Star Wars: The Force Awakens
It has been more than a decade since the last Star Wars movie was in cinemas. One of those prequels which many fans felt was bantha poodoo. I certainly was not enthralled by the trilogy but after binge watching them last month I felt they were being judged a bit too harshly. In fact, my favourite of all seven films (so far) has been Revenge of the Sith. It was the first Star Wars movie to explore some dark places (no pun intended here) and garner a PG-13 rating in the US. Watching all previous six films together presents a colourful tapestry of the Skywalker family legacy. Does this latest instalment weave itself seamlessly in to the hearts of a new generation?
Star Wars: The Force Awakens takes place 30 years after the events of Return of the Jedi (1983). The Emperor was destroyed by Darth Vader (who was born Anakin Skywalker), father of Luke (Mark Hamill) and Leia (Carrie Fisher), who sacrificed himself to save his son. We learn in The Force Awakens once the Empire was defeated Luke goes off to further his Jedi ways while Leia ends up with Han Solo (Harrison Ford). Of course, remnants of the Empire still exist in the form of the First Order, who again set their sights on Luke and the new Republic.

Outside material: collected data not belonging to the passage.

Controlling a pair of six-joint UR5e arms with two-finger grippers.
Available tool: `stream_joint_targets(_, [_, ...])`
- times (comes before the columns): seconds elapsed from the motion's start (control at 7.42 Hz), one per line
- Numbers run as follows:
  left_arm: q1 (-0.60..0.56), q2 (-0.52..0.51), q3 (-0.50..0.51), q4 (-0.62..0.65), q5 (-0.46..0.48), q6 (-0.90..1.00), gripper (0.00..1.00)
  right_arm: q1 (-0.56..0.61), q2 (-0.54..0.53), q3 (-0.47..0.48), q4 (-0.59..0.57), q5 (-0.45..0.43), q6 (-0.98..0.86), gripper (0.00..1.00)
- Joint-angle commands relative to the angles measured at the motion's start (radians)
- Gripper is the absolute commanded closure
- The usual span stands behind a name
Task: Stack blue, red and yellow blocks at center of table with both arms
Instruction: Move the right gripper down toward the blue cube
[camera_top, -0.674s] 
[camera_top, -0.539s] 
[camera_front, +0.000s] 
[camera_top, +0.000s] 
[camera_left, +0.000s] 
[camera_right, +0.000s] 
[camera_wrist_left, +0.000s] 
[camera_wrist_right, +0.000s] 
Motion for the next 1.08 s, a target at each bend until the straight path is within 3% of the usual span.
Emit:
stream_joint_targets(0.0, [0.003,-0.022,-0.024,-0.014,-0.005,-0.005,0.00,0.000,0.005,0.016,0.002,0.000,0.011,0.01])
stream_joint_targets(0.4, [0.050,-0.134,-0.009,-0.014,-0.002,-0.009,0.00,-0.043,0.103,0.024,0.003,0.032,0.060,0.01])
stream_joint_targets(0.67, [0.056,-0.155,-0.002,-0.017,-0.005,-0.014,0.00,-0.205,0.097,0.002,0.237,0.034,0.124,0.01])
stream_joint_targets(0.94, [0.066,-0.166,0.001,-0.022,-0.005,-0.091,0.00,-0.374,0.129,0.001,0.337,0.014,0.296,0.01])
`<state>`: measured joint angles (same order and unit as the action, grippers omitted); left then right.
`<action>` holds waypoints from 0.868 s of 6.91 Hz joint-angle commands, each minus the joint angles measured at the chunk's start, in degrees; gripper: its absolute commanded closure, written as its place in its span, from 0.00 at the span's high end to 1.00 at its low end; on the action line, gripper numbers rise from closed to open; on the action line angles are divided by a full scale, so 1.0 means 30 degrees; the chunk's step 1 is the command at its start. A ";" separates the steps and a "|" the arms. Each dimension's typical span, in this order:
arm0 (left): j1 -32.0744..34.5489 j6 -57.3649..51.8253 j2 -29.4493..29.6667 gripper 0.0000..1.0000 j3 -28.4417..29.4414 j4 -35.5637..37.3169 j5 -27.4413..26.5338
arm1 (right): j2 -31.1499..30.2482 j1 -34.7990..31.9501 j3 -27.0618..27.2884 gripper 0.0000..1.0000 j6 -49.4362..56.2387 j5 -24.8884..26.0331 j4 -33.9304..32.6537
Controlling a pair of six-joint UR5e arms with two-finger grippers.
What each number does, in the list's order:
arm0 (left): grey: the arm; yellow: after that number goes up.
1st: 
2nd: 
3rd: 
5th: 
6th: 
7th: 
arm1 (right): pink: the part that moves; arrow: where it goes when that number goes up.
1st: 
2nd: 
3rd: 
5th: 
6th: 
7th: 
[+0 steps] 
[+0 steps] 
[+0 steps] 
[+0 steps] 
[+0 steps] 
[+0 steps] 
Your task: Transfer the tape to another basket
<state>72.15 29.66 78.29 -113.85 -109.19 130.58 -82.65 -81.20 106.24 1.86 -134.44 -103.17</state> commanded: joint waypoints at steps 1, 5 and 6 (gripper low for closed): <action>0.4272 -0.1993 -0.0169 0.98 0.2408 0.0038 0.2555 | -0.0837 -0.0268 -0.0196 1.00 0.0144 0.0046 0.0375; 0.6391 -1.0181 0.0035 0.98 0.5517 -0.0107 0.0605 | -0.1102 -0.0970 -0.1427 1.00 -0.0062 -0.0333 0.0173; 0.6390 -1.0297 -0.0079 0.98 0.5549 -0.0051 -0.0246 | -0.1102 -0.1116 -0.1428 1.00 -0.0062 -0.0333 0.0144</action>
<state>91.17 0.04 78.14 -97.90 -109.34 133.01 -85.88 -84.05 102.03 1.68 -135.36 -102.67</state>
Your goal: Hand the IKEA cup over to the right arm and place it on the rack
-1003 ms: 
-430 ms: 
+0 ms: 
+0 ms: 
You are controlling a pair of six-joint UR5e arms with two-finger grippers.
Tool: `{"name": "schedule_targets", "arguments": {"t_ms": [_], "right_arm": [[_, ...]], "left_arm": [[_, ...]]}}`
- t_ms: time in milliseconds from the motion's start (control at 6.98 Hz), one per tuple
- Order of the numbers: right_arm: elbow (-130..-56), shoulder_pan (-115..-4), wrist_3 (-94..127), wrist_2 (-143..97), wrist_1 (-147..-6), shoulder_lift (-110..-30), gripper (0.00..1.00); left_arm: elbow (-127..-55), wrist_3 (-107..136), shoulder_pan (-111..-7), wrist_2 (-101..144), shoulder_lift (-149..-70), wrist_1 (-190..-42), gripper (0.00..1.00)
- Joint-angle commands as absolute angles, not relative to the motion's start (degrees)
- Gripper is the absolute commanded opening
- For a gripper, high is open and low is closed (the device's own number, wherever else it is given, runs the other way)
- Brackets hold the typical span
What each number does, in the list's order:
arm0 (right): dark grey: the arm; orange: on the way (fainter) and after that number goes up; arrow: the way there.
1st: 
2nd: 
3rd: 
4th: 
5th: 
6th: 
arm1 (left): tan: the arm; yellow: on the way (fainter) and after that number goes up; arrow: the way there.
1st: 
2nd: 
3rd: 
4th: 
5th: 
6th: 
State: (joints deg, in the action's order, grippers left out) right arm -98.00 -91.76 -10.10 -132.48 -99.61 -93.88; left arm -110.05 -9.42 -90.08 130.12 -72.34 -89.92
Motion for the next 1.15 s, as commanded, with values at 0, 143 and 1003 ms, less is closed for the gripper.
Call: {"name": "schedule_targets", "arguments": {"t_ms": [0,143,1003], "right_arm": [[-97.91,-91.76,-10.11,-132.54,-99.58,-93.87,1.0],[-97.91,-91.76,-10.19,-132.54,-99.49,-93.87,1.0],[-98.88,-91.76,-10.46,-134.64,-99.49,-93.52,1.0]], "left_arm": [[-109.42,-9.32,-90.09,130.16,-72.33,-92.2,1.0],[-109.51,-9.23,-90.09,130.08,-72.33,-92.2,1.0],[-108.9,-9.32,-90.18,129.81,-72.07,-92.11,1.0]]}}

The movie begins on the desert planet Jakku where a Resistance pilot named Poe Dameron (Oscar Isaac) is in possession of a map which supposedly leads to the location of Luke, who has disappeared. Poe gets captured by First Order leader Kylo Ren (Adam Driver) but not before sending the map off with a droid named BB-8, whose mission it is to get the map back in the hands of the Resistance. Inevitably, BB-8 winds up meeting a local named Rey (Daisy Ridley), who yearns to be among the stars.
Poe eventually escapes from the First Order with the help of a disillusioned Stormtrooper FN-2187 (or Finn), played by John Boyega, and crash on Jakku. Believing Poe to have died in the crash, Finn sets off to the nearest town where he meets up with Rey and BB-8. Again, they are attacked by the First Order yet manage to escape off the planet.
While in space, they run into Han Solo and discover the map is incomplete, which leads them to ask for help from cantina owner Maz Kanata (a CGI character played by Lupita Nyong’o). Meanwhile, the First Order fires up its Starkiller base and destroys several Republic planets before laying siege to the cantina and capturing Rey. She is taken to the Starkiller base where the First Order is planning to destroy the Resistance headquarters. A plan is devised to destroy the base and rescue Rey before returning to the search for Luke Skywalker.
The movie is certainly entertaining and in many ways an homage to the original trilogy. However, this nostalgia keeps the movie feeling less original and more familiar for fans of the series. Star Wars: A New Hope features many of the same plot devices as The Force Awakens: a droid on a mission with secret plans; a planet destroying base with easily exploited weaknesses; and a restless desert dweller who discovers their connection to the force. If these were minor plot points then it could be overlooked, but these are major parts of both movies.
Director JJ Abrams does not quite inject this film with the same flair as he did with his Star Trek movies, which is odd given he has admitted to being a fan of the former and criticised for making Trek more like Wars. Yet The Force Awakens is undoubtedly a Star Wars movie through and through. It is not JJ Abrams presents Star Wars, rather the film is a continuation of the themes first explored nearly 40 years ago.
Certainly, there are some twists and moments of genuine enjoyment when the battles take place. Even better, the film sets up some interesting possibilities for where the next two films will take us. This is what is best about this film: it is new. In the prequels, we knew it was the story about how Anakin became Darth Vader. Now, we have a new generation of characters and personalities going on a new journey. Sure, we know the good guys are going to win but we do not know much else about what lies ahead – and this is a good thing.
This movie is a continuation of a family saga which has been told over the past 40 years. The battles are exciting and look fantastic, and the new characters are a joy to watch as they go against a familiar enemy. Yet many of the plot points are a little too familiar for fans of the original trilogy, which keeps this film feeling nostalgic rather than reigniting the series for the next generation. Still, this is a Star Wars movie and it is very entertaining. For the first time in decades, we do not know where this new story will take us – and this leaves me eager to head back to this galaxy far, far away.